Thomas L. Friedman tells the entire Islamic world that
it needs an attitude adjustment…an “enlightenment,” he
calls it.

Philip Bowring tells India not to “Teach Pakistan a
Lesson…”

And now that the Taliban has been roughed up and kicked
out of power in Afghanistan, there is no shortage of
advice to the U.S. government on what to do next.

Various editorialists – including Gordon Brown,
Britain’s Chancellor of the Exchequer – have explained
why billions in “development funds” should be sprinkled
over Afghanistan because, they say, poverty is the
“breeding ground” for terrorism. (It has apparently gone
unnoticed that the terrorists – including Osama himself
– are usually well-educated, well-off people with every
opportunity the world can offer. But that is the nice
thing about political ideas…they can ignore the
specific evidence in favor of the grandiose theory.)

Somalia should be the next target, says one writer. Go
after Iraq, say others.

Yesterday’s Wall Street Journal had this idea from Reuel
Gerecht: “Only a war against Saddam will restore the awe
needed to protect American interests abroad and its
citizens at home.”

Government’s star is rising…inspiring awe!
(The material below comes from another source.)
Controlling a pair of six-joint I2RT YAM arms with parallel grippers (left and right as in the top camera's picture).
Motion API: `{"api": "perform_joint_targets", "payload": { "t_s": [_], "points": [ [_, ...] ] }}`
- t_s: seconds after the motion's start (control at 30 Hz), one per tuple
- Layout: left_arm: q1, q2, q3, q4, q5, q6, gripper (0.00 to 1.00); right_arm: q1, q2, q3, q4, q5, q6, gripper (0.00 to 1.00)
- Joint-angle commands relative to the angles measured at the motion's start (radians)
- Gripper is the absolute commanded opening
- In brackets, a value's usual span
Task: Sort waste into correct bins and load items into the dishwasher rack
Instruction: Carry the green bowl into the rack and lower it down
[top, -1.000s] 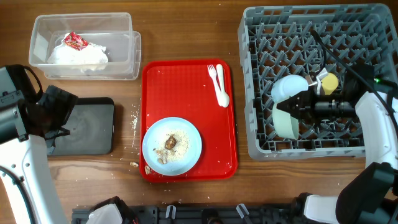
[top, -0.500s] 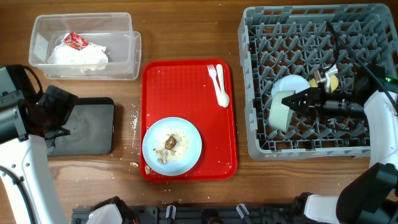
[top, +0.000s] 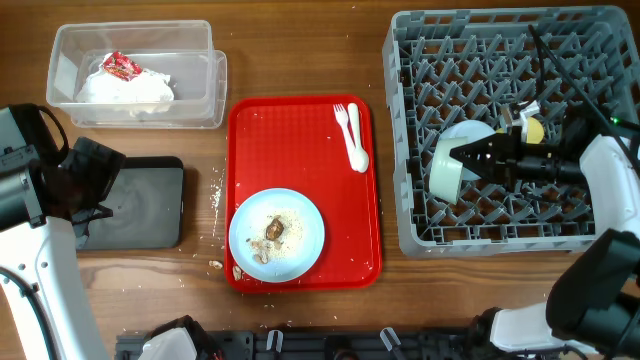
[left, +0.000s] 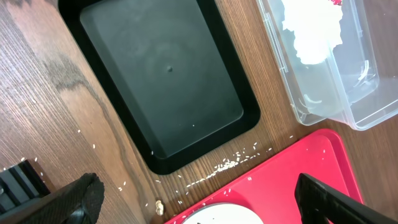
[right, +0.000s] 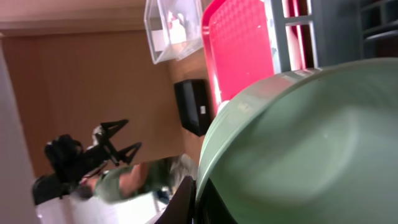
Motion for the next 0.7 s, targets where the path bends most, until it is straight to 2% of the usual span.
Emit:
{"api": "perform_joint_targets", "payload": {
  "t_s": [0.0, 0.23, 0.37, 0.67],
  "points": [
    [0.007, -0.007, 0.0, 0.0, -0.003, -0.013, 1.0, -0.005, 0.029, -0.005, -0.018, 0.088, -0.03, 0.04],
    [0.007, -0.007, 0.0, 0.0, -0.003, -0.013, 1.0, -0.057, -0.027, -0.005, -0.089, 0.221, -0.027, 0.06],
    [0.007, -0.007, 0.0, 0.0, -0.003, -0.013, 1.0, -0.1, -0.044, -0.005, -0.125, 0.328, -0.038, 0.12],
    [0.007, -0.007, 0.0, 0.0, -0.003, -0.013, 1.0, -0.16, -0.044, 0.028, -0.174, 0.417, -0.055, 0.16]
  ]
}}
People seem to like these kinds of ideas. We like them
too…in the way that dogs like fire plugs. And we use
them in the same way too…to relieve ourselves of the
everyday cares of our own lives. We are happy to talk
about big, remote – and usually puerile – ideas if it
takes our minds off the burden of the little ones close
to home.

World politics gives people an opportunity to care about
things so far from home that they look simple. Ignorant
of the details, the nuances, the contradictions and
infinite complexity of the situations…they can form a
sleek opinion, unburdened by anything that comes close
to real knowledge.

How else to explain the popularity of Samuel
Huntington’s “Clash of Civilizations” idea…except as a
distraction from the daily clash at the dinner table?

Huntington, regular Daily Reckoning sufferers will
recall, came up with an alternative to George Bush the
elder’s New World Order concept. Following the collapse
of communism and the end of the “cold war,” Huntington
doubted that there would be the New World Order that
George Bush the elder proclaimed.

Instead, he saw a “clash” between the world’s major
civilizations, mainly between the West and Islam.
Huntington’s notion has such an “us against them”
simplicity, it was bound to be a big hit.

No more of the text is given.